Le grand chien, est-il humain ? Peut-être, un genre d’américain, un bourrin cabotin. Un citadin chauvin, qui achète ses petites mains. Un travailleur hautain, un parrain des scrutins.

 

Le grand chien, espèce rare de pédigrée hautement évalué, a le regard chafouin. Il est, parfois, souvent, toujours débordé, mais satisfait, souverain. Le grand chien, stratège ou rien, dirige un système suffisant, multipliant au cas par cas le profil qu’on attend : la carotte du larbin. Le larbin est engendré, exploité, nourri et éjecté par le même grand chien, constellation omniprésente qui pose son ascendant sur la classe des crève-faims.

 

Le grand chien répond pourtant à l’autorité haute du grand Tracassin.

 

Le Tracassin.

 

C’est un petit nain mesquin qui se pavane sur son oie, rabâchant des refrains. Grimaçant et complaisant, il règne sur les grands chiens, qui irriguent l’humanité de ses larbins, de ses larcins. Le grand Tracassin est un sacré radin, qui raque les samaritains.

 

Le Tracassin. Grand manitou de la société, le Tracassin est pourtant obligé de supporter les révoltes des larbins, les querelles de grands chiens, et même les protestations du bon curé du coin.
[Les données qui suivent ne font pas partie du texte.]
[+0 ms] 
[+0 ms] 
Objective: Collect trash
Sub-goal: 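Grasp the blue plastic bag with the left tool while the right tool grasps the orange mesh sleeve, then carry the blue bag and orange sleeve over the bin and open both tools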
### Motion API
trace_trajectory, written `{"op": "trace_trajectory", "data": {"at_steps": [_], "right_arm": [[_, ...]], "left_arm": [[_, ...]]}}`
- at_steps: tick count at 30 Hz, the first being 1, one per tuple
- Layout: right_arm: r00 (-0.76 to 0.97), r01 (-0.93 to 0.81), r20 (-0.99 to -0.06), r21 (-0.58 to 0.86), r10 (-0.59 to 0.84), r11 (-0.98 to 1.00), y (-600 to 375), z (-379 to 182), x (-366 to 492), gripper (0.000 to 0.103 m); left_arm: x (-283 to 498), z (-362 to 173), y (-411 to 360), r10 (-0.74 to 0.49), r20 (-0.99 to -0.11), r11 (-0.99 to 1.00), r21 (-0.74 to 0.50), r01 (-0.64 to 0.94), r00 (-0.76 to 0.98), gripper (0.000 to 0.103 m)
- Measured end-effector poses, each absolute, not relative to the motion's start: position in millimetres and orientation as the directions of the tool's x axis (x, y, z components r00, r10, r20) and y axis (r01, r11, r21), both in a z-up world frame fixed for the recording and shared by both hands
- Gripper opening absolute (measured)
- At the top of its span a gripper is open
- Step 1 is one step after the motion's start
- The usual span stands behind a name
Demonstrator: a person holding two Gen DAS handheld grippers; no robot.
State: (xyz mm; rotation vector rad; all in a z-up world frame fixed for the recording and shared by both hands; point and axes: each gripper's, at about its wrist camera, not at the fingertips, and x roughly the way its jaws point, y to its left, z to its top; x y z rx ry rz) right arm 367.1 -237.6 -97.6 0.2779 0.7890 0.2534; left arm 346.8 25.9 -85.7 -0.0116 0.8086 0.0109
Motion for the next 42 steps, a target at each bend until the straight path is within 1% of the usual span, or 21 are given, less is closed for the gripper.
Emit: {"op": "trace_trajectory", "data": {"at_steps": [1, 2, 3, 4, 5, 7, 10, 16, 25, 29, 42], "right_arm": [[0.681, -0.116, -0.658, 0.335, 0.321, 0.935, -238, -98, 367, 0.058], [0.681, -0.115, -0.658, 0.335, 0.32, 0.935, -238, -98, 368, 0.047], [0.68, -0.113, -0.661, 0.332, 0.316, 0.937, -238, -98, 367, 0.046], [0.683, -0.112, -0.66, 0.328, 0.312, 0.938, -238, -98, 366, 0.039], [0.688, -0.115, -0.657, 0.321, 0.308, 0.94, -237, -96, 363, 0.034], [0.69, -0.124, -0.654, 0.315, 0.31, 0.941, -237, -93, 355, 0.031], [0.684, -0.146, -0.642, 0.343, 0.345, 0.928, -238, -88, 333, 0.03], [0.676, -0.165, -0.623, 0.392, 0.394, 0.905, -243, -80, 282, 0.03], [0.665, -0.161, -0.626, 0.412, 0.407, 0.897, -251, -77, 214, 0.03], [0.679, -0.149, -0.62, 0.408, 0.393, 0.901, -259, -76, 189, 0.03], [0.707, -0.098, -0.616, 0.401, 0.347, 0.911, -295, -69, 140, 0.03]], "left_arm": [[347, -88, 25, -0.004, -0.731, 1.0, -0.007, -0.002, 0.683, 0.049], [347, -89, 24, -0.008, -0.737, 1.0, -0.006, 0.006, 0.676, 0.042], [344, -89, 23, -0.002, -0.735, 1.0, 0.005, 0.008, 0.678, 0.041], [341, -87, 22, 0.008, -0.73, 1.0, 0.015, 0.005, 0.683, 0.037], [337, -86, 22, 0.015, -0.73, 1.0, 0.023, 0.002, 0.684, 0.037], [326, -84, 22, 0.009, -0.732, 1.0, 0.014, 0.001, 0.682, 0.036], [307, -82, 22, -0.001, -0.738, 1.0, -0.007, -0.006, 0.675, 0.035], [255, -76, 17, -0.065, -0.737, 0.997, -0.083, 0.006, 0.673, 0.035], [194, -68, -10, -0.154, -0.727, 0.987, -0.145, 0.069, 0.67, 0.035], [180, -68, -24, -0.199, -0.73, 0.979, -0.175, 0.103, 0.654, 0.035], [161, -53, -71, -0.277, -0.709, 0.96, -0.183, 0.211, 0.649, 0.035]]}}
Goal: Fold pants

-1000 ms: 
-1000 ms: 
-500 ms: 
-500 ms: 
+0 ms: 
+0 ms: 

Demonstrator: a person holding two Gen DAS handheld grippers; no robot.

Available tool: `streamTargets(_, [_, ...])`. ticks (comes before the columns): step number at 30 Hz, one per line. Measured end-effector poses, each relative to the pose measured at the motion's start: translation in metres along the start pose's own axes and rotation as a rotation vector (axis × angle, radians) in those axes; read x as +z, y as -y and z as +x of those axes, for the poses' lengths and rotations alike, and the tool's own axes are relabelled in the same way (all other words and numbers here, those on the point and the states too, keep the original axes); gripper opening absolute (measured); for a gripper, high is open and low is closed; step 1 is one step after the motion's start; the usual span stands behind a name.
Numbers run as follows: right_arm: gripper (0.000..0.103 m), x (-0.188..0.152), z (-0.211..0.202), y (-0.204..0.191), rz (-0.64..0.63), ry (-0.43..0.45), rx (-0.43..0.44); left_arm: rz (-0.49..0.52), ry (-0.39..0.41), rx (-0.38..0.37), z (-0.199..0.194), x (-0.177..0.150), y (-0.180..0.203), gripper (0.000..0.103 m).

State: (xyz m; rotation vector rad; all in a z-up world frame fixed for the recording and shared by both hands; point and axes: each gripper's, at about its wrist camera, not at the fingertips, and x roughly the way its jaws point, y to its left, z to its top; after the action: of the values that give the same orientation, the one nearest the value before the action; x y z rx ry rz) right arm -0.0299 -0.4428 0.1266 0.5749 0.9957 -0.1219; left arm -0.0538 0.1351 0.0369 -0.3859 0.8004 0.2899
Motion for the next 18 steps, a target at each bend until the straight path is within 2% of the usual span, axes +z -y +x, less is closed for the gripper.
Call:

Tracassin n’est pas un parvenu, Tracassin est élu.

 

Le larbin existe sans fin, le larbin œuvre serein, quand le grand chien fouille les poubelles et pendant qu’ils s’y attèlent, Tracassin qui s’ennuie, derrière son écran, n’hésite pas à cliquer sur les forums, et de balancer pour rire encore : « c’est la faute aux maghrébins ».

 

Mais c’est la faute aux incertains, aux mondains qui ne voient rien.

 

Tout un chacun.

 

Et le système tourne, la roue écrase les humains. Puisque tout un chacun, dans la rue cache ses yeux ; à la vue du larbin, se découvre peureux.

Des races susnommées, il se distingue de peu. En pensée certes dissemblable, mais sans les actes, le malheureux ne vaut guère mieux.